Bailey Testifies in Sheppard Case
CLEVELAND (AP) _ F. Lee Bailey, who won acquittal for Dr. Sam Sheppard at the doctor’s second murder trial, testified Tuesday that two neighbors killed Marilyn Sheppard in the 1954 case that partly inspired ``The Fugitive″ TV series.
Bailey’s version of the murder is at odds with the theory supported by the Sheppards’ son, Sam Reese Sheppard, who has sued the state claiming his late father was wrongfully imprisoned for 10 years for his mother’s death.

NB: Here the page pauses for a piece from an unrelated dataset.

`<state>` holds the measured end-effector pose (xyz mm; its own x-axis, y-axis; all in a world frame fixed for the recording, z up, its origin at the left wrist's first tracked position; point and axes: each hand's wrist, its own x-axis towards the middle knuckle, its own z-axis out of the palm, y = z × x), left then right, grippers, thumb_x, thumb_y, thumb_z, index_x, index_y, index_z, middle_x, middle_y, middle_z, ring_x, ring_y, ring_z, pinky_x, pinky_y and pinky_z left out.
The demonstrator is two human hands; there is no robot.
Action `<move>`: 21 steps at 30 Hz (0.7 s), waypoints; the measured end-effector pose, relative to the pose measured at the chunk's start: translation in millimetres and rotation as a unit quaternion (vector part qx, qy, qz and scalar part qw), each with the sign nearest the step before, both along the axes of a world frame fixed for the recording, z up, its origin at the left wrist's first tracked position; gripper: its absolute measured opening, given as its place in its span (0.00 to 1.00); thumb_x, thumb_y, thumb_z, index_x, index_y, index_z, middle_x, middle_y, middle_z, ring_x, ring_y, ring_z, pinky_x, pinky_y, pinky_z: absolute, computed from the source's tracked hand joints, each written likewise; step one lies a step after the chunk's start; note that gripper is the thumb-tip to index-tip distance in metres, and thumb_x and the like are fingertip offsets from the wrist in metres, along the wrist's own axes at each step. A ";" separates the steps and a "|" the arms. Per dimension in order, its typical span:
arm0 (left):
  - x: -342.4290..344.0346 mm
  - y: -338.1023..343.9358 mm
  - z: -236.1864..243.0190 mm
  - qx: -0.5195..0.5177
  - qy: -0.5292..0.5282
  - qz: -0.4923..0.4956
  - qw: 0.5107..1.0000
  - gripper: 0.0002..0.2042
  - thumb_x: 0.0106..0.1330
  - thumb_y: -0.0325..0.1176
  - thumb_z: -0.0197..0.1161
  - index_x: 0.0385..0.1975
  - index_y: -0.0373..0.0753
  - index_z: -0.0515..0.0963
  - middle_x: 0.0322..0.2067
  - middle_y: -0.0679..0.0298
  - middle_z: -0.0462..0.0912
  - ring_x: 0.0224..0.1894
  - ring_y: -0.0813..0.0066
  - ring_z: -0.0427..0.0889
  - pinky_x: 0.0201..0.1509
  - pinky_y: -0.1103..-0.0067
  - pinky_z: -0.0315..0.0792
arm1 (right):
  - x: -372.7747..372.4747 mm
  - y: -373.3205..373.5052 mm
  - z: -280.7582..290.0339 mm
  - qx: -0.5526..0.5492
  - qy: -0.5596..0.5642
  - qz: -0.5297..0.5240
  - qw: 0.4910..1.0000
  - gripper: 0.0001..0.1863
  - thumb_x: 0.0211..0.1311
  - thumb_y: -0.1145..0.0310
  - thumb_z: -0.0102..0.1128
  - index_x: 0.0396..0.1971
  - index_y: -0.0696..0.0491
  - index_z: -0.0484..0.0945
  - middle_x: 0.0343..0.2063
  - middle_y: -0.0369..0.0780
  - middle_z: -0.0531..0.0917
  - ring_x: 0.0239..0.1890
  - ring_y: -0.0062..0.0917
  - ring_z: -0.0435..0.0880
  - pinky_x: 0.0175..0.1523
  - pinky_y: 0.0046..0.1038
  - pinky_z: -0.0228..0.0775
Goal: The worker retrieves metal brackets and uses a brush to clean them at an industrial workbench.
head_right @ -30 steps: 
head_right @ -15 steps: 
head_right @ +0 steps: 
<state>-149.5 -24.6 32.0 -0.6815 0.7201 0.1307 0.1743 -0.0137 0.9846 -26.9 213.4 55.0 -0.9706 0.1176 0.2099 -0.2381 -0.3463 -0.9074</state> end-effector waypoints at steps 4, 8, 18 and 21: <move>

Bailey, the celebrity lawyer who also helped defend O.J. Simpson, was the first witness. Sheppard’s lawyers want him to show the doctor’s first trial in 1954 was unfair because of a flood of negative news reports.
A few years after Bailey took the case, the U.S. Supreme Court overturned the first trial’s verdict in a landmark ruling against pretrial prejudice from adverse media publicity. Sheppard’s acquittal came at a 1966 retrial.

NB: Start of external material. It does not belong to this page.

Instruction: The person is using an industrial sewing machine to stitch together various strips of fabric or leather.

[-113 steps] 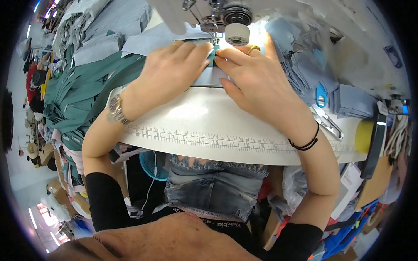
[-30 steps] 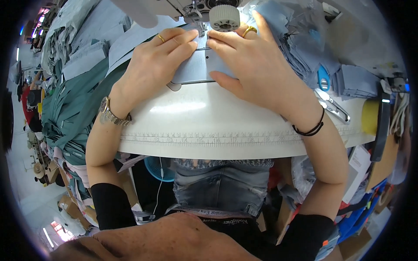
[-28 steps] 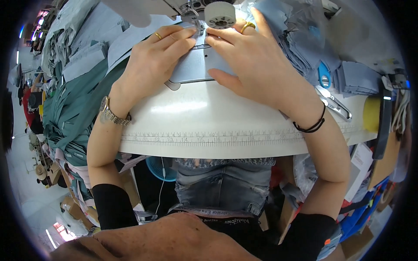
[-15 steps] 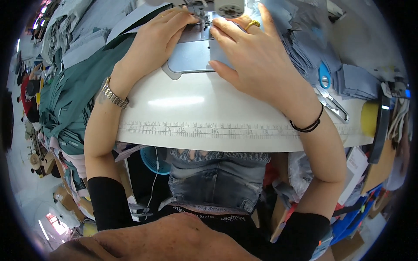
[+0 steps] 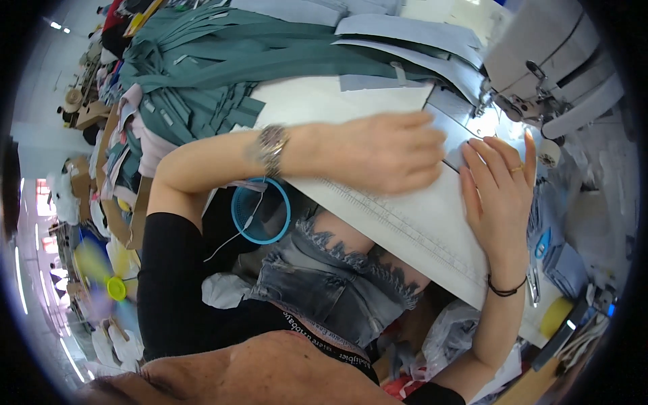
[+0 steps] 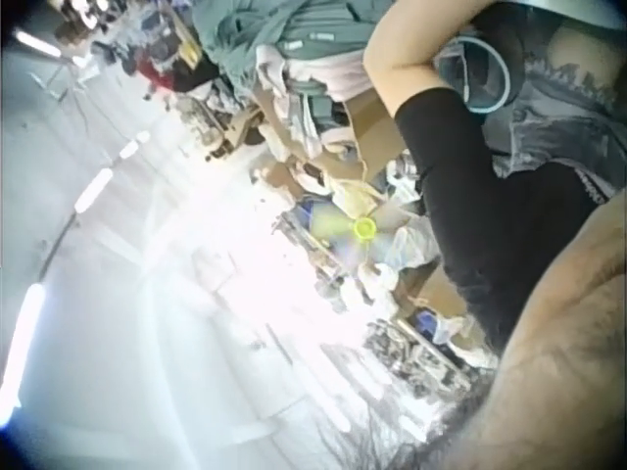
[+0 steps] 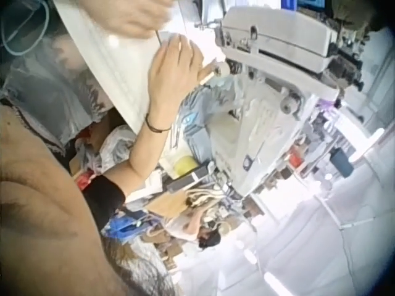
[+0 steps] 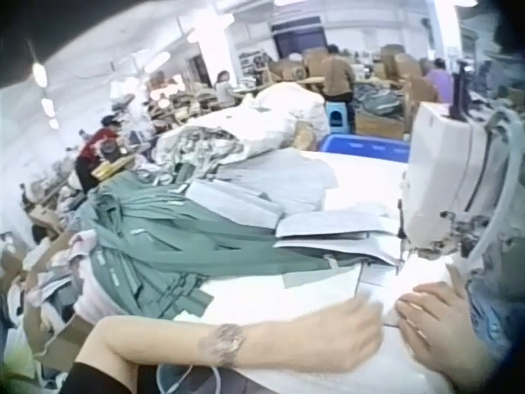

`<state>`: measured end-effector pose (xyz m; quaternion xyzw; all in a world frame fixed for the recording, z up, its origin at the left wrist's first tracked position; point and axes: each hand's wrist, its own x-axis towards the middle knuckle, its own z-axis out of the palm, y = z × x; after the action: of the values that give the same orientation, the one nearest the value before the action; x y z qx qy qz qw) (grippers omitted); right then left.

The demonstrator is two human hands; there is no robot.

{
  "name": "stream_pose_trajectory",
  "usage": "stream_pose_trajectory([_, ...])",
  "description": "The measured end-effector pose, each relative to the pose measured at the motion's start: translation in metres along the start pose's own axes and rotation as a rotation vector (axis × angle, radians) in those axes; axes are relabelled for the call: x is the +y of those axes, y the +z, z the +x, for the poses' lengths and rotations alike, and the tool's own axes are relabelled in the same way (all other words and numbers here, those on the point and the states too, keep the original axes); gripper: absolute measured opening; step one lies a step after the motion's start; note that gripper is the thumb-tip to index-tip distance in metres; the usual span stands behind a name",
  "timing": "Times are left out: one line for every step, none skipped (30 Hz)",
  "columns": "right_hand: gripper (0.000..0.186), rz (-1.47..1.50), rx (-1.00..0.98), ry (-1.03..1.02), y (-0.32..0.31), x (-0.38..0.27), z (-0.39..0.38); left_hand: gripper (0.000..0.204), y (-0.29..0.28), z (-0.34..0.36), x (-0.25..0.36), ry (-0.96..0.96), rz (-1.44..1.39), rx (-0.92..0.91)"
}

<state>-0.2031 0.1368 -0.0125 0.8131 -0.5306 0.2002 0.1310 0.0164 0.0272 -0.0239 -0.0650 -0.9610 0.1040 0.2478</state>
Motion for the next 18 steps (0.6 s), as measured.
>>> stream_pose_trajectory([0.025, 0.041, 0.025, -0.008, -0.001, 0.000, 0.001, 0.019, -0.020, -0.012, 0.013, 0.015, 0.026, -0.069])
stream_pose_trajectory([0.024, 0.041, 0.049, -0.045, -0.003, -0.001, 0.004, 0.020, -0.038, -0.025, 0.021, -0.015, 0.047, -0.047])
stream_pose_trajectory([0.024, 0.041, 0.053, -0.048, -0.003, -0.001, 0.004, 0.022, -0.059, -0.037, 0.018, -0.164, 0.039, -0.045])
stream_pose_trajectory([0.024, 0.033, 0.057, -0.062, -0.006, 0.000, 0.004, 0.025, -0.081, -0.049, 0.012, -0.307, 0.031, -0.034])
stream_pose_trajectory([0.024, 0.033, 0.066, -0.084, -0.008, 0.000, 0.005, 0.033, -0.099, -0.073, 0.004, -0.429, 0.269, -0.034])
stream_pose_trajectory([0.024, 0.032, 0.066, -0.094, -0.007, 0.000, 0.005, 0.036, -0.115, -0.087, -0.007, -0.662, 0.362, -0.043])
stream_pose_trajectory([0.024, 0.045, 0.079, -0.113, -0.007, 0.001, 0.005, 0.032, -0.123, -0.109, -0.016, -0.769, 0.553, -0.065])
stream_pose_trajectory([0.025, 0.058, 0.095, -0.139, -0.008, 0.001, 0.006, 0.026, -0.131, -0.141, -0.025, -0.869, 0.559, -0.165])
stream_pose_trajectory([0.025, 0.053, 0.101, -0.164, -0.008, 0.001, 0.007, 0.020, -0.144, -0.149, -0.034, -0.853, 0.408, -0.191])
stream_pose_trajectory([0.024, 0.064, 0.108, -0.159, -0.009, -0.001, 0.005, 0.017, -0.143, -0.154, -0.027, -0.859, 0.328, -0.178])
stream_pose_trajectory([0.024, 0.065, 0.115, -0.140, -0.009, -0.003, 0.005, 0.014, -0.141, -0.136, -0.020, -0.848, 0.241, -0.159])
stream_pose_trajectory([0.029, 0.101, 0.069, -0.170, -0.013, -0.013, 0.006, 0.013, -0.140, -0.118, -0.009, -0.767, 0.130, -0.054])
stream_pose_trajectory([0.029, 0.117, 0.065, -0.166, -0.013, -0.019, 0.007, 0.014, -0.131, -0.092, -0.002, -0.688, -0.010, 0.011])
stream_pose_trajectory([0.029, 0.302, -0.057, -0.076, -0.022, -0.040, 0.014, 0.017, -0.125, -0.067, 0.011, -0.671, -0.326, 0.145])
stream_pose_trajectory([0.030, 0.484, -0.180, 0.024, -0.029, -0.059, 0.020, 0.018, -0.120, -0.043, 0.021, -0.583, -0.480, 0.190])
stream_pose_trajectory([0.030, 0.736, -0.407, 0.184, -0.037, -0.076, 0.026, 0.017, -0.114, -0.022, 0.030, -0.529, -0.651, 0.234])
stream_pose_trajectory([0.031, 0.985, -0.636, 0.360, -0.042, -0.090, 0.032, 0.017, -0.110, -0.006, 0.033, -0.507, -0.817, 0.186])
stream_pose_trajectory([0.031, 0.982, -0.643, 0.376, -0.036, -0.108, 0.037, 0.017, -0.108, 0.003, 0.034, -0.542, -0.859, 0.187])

The doctor told authorities repeatedly that a bushy-haired intruder at the family home on Lake Erie early on July 4, 1954, beat his wife to death in her bed. Sheppard said he was knocked unconscious twice while trying to help his wife.
Under cross-examination, Bailey said Sheppard told him privately he might have confronted two people.

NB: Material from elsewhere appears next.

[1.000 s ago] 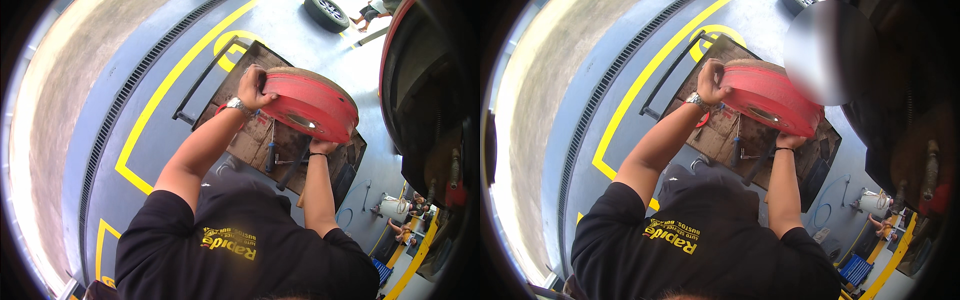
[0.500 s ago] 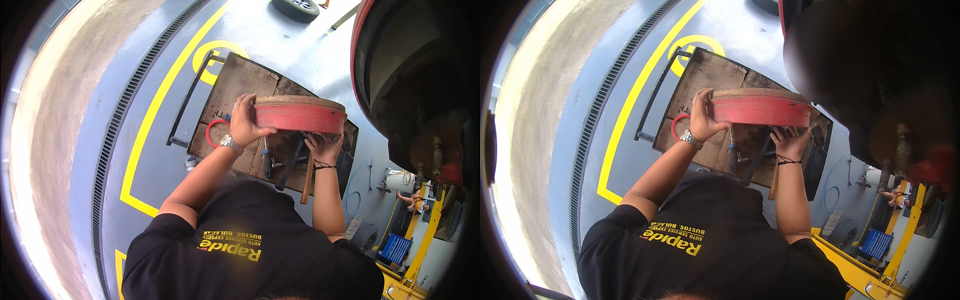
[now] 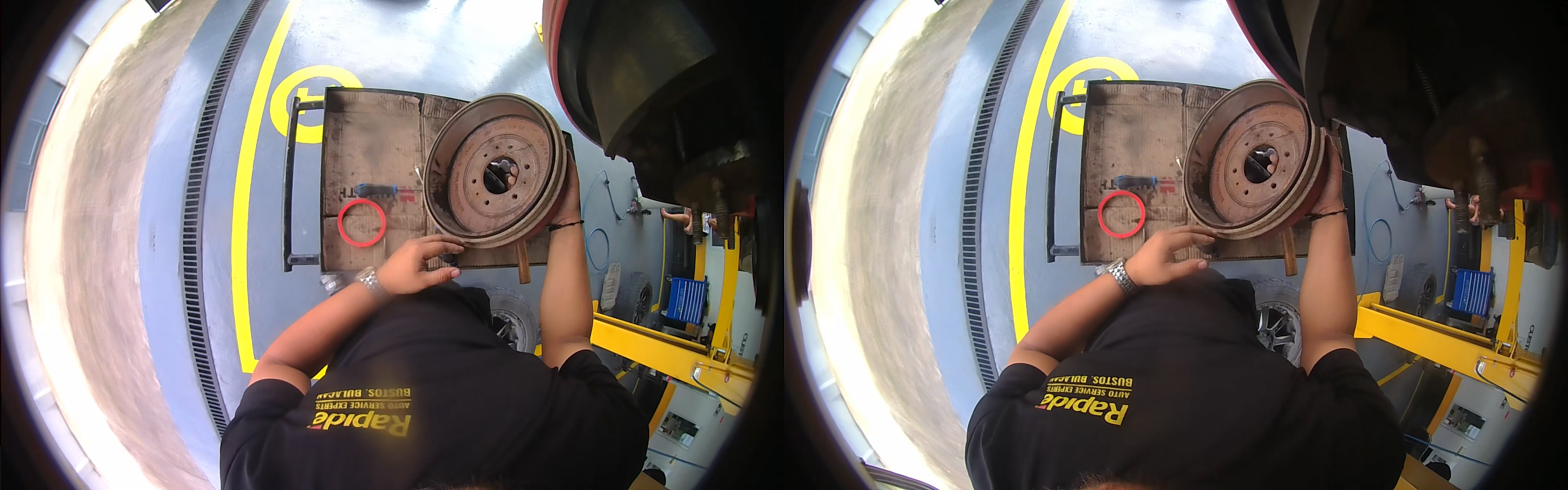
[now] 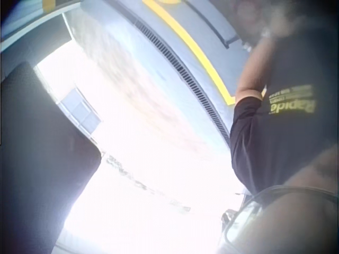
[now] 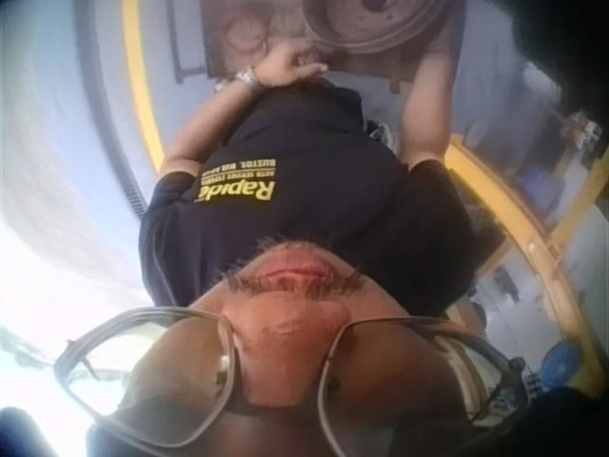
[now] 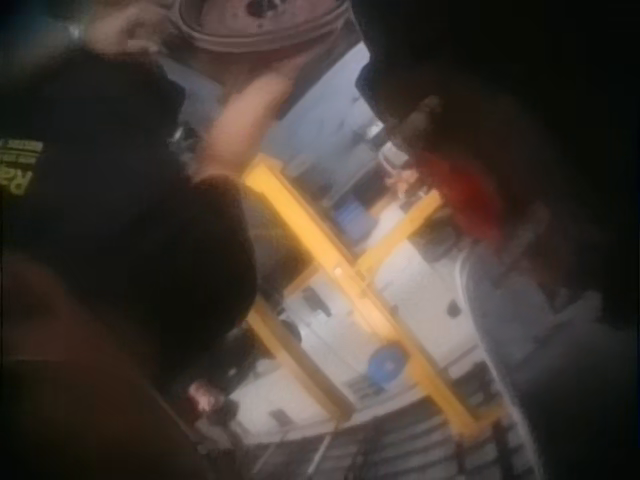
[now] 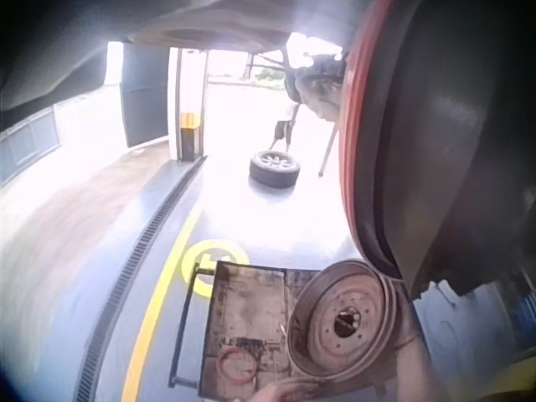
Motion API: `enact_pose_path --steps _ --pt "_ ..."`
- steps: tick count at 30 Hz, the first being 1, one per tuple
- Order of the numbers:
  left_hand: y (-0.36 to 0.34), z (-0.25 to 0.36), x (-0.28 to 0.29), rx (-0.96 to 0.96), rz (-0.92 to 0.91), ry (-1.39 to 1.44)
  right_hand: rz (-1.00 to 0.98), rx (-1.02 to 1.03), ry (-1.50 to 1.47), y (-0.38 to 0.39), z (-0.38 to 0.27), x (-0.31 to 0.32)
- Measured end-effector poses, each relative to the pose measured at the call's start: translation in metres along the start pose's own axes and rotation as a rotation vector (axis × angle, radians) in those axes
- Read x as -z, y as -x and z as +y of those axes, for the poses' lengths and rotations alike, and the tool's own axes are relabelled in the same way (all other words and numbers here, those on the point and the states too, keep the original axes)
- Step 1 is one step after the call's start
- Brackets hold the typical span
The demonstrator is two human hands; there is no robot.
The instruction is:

Bailey testified that Spencer and Esther Houk, neighbors of the Sheppards, may be responsible for Mrs. Sheppard’s beating death. Bailey said Mrs. Houk might have caught her husband and Mrs. Sheppard having sex.
Both Houks have been dead for years. After Sheppard’s 1966 trial, Bailey’s theory was presented to a grand jury, which decided against indicting the Houks.
Sam Reese Sheppard thinks a window washer for the family, Richard Eberling, was the murderer. Eberling was convicted in 1989 of killing an elderly widow; he died in prison.
Bailey also conceded that Sheppard did not recognize Eberling as the killer when Eberling testified at Sheppard’s 1966 retrial.
``That did not happen,″ Bailey said.
Prosecutor Steve Dever said during an argument without the jury present that Bailey’s testimony is important because it showed Sheppard changed his story about the killing.
However Bailey said Sheppard was consistent.
``I think the bushy-haired man got a life of his own,″ Bailey said. ``That was one feature of the assailant that Sam could remember.″
Also testifying Tuesday were Richard and Betty Knitter, a couple who said they were driving home the night Sheppard was killed when they saw a suspicious man with bushy hair near the Sheppard home about 3 a.m.
``He had a terrified look on his face,″ Richard Knitter said.